Вошли в лифт, сплошное рококо филигранной работы, в хрупкую воздушную клетку, поднявшую их на этаж, вымощенный венозным мрамором. Эндерби с интересом увидел открытый римский туалет, но отмахнулся от интереса. С теми временами покончено. Номер им показал молодой человек в пиджаке винного цвета с плоско расплющенным носом, вопиющим противоречием мифу о римском профиле. Эндерби дал ему несколько ничего не стоящих кусочков металла и спросил vino. (Эндерби заказывает vino в Риме.) Молодой человек яростно замахал руками сам себе, потом с напряжением поднял одну, стиснув зубы, словно тягал смертельную тяжесть, демонстрируя Эндерби пространство между ними, — бутылку воздуха с рукой-донышком и рукой-горлышком.
— Фраскати, — зловеще кивнул он и вышел, кивая.
Эндерби повернулся к жене. Та сидела на обращенном к окну краю двуспальной кровати, глядя на виа Национале. Комнатка была полна уличным шумом — лязг трамваев, конский топот, «фиаты», «ламбретты».
— Устала, устала, устала, — проговорила Веста, снова с синими дугами под глазами, с утомленным в резком римском свете лицом. — Совсем никакая.

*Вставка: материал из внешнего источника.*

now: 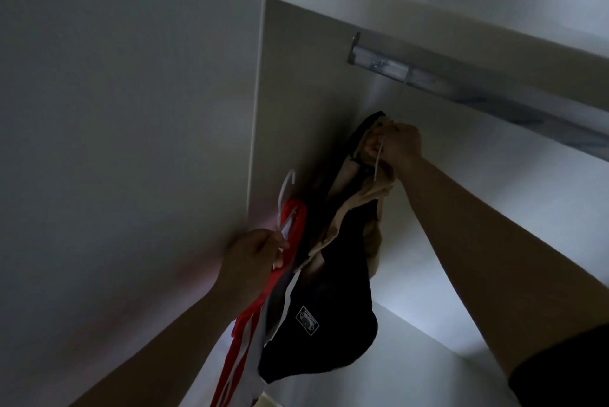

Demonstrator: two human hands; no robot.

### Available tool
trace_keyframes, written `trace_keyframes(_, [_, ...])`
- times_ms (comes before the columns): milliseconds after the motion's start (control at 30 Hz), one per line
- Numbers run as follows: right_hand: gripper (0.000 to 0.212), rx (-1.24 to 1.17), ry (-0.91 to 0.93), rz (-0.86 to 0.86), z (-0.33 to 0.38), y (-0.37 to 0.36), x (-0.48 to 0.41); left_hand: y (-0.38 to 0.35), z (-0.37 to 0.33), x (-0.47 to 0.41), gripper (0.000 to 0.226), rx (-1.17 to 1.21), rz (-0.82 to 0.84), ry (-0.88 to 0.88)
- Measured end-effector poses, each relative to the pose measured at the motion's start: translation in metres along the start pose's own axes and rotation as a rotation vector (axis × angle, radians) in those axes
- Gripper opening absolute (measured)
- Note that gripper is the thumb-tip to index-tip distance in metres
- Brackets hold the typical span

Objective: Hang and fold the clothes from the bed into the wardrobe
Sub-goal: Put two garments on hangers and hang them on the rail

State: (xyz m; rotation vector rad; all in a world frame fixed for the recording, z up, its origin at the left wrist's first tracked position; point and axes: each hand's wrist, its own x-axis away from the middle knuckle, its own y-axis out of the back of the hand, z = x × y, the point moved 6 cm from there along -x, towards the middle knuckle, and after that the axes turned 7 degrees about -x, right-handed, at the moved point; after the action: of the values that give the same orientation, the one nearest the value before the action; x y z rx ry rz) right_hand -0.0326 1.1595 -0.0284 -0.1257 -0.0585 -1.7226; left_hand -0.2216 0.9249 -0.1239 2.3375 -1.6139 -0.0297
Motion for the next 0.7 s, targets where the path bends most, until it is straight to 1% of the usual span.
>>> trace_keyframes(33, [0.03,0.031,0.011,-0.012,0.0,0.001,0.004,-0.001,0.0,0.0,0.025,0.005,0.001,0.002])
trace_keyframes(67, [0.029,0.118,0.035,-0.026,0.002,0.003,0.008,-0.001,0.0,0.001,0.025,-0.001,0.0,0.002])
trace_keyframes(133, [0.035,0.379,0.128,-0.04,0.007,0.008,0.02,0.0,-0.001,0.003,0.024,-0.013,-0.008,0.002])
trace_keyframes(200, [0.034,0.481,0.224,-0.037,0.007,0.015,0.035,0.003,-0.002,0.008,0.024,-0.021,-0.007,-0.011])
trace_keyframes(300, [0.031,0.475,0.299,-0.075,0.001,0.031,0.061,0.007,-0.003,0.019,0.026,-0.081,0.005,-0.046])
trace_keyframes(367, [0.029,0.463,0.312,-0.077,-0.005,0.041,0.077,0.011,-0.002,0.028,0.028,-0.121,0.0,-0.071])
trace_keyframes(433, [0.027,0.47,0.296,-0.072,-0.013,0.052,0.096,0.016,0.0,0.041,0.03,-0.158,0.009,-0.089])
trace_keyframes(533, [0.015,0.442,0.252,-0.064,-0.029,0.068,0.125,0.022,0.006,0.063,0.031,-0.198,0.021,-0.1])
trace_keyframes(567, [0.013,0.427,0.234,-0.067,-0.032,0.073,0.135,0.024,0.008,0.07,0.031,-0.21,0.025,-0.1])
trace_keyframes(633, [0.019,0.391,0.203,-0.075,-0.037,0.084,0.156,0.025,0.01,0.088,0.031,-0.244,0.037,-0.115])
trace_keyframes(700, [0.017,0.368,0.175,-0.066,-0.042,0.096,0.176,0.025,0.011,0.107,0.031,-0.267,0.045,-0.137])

— Это не?.. — осведомился Эндерби.
— Нет, конечно. Сегодня ведь наша свадьба, правда? Все будет в полном порядке, когда отдохну. — Она сбросила туфли, и — Эндерби сглотнул — быстро стянула чулки. Он отвернулся к скучному виду улицы: столичная строгость, никаких сверкающих южных зубов, никаких песен. В магазине через дорогу, будто нарочно для Эндерби, специально выставлены в витрине уцененные религиозные образы, дурно раскрашенные агиографии в фестонах из четок-бусинок. Когда он опять повернулся к постели, Веста уже лежала с непокрытыми тонкими руками и плечами. Не пышная женщина; тело соответствует допустимому женскому минимуму. Так и надо. Эндерби однажды застал мачеху пыхтевшей от напряжения, раздевавшейся в ванной в одном из редких случаев мытья целиком, с трясущейся плотью, с болтавшимися, словно колокола, грудями. Он содрогнулся при воспоминании, губы его, произнесшие «б-р-р-р», на миг стали мачехиными, трясшимися от холодной губки. Раздался стук. Эндерби читал Данте с английским подстрочником; и знал: там есть строчка со словом «войти». Принялся рыться в памяти и обнаружил его в тот момент, когда дверь отворилась.